だけど、ディオの言っているのはそういった可愛らしい幼稚な意味の寝るではなくて、性行為としての意味なんだろう。いくらなんでもぼくでも分かる。
「そういう意味で、ぼくに好きだと言ったのか。」
Yesでもあり、Noでもあった。恋愛感情で好きになった相手に、性欲を抱かないなんて言う馬鹿な男などいない。
でも、反対にそれだけでぼくがディオに好きだと言ったのだとも思われたくもない。
「恋人っていうのは、別に今言ったことだけじゃなくてさ……、ただ、こう、今まで以上に仲良くすることとか、その……ぼくは一緒にいるだけでもいいんだ。」
「したいのか、したくないのか。正直に言え、ジョジョ」
ディオは自分の発言で、顔面を赤くしている。火照る顔が痒いのか、手袋を取って頬を掻いていた。

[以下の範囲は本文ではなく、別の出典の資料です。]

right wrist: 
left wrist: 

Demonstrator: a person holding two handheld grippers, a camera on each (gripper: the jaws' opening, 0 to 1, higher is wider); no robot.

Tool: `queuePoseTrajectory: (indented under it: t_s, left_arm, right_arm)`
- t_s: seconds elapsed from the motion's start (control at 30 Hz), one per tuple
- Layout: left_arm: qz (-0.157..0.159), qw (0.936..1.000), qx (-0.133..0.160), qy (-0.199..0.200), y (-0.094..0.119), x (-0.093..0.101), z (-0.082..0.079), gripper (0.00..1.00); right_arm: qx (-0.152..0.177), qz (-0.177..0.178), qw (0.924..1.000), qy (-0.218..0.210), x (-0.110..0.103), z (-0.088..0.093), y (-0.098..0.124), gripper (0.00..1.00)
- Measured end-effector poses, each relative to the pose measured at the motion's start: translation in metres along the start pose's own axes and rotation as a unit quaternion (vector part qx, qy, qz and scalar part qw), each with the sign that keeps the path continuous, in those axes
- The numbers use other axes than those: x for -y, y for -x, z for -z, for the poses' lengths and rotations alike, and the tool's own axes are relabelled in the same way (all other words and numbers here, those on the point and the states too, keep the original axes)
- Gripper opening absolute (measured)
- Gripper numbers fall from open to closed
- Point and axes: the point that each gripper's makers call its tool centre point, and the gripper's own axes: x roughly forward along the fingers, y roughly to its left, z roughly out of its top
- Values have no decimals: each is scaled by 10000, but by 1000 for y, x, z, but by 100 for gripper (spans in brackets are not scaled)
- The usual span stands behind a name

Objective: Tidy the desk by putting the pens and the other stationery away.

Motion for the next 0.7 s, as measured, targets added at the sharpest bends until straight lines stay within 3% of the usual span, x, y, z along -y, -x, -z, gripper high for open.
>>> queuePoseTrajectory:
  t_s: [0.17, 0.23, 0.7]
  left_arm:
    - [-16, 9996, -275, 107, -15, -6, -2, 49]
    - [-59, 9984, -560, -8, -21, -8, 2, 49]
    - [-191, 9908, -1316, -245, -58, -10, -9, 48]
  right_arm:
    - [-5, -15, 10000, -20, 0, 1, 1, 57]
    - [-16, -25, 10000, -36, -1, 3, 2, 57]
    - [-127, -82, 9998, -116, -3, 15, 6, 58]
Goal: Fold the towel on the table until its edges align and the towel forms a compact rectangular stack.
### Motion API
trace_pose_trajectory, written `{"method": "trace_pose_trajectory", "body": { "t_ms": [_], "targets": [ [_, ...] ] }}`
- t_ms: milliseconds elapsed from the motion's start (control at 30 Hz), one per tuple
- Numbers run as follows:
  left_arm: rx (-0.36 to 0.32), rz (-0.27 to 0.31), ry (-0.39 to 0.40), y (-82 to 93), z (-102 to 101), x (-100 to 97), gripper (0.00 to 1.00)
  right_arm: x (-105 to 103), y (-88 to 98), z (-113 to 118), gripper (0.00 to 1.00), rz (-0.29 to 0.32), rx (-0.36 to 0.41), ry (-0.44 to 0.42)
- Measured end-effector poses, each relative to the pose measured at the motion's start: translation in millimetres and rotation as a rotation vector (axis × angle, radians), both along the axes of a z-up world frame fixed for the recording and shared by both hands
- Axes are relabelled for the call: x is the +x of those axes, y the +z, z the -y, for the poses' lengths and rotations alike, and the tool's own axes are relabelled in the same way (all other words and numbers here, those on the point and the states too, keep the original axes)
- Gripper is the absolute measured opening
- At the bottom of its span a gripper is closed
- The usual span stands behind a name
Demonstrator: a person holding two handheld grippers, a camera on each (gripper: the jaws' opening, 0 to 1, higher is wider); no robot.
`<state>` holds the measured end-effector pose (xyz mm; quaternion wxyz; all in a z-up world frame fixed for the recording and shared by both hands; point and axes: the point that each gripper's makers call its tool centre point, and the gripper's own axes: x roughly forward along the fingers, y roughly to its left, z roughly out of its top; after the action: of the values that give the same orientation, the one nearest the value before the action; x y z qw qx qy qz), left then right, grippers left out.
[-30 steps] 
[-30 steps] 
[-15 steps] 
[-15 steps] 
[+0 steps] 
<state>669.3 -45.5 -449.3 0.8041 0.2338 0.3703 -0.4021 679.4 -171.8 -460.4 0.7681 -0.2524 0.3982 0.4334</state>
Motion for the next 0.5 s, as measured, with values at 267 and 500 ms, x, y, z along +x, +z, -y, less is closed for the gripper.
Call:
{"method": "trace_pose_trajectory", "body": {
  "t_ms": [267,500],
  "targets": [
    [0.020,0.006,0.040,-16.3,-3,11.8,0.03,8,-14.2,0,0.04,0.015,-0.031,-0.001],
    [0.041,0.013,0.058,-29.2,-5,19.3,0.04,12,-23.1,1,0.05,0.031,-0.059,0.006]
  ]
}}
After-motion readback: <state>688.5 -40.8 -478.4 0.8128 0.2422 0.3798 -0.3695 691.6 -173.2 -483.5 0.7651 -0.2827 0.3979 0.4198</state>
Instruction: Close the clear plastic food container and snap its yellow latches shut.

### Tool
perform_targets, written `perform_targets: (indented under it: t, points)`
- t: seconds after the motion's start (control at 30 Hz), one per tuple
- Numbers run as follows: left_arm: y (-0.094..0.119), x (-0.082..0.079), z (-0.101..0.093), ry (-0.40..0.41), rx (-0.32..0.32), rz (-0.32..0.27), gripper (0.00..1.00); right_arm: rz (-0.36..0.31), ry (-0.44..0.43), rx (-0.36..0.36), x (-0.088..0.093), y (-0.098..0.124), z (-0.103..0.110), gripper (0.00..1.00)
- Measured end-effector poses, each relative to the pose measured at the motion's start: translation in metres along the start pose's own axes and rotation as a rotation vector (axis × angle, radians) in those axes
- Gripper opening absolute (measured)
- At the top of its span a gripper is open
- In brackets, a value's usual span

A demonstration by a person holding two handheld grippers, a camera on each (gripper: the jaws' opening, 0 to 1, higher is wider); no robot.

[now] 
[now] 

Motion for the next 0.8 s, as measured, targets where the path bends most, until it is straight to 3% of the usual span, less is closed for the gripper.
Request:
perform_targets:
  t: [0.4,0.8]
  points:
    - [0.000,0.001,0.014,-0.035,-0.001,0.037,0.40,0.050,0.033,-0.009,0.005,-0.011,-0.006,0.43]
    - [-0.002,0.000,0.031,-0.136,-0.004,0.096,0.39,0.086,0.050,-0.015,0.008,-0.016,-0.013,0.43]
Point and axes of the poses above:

「し、したいよ! 好きだから……君を抱きしめたいって思うよ……っ!」
「おい……誰が、好きだって? もう一度言えよ。」
「え?」
「おまえは誰が好きなんだ」
「ディオ……」
ぼくは自信なさげに、つぶやく。
「もっとちゃんと言えよ」
高圧的なディオの声は、ぼくの胸を刺す。
「ぼくは……ディオが好きだ。」
改めて目が合った。ディオは細めた目でぼくの顔を見てくれている。
「もう一度」
「ディオが好きだ、好きだよ……愛してる。」
ぼくは馬から降りると、ディオの側へ駆け寄った。そして、彼の手袋を取った素肌の手を握って、そこにそっと口付けをした。
「フン……忠誠を誓う騎士、といったところか?」
「ああ。誓うよ、君に……」
白い手の甲と、そして指先に唇を触れさせて、ぼくはディオの手をぎゅっと握る。
「ジョジョ、おまえはぼくが……」
その先の言葉は続かなかった。ディオは口を閉じて、俯いてしまった。ディオが言おうとしていたことは、後になって分かるのだった。
何はともあれ、こうしてこの日に、ぼくの恋は実を結んだのだった。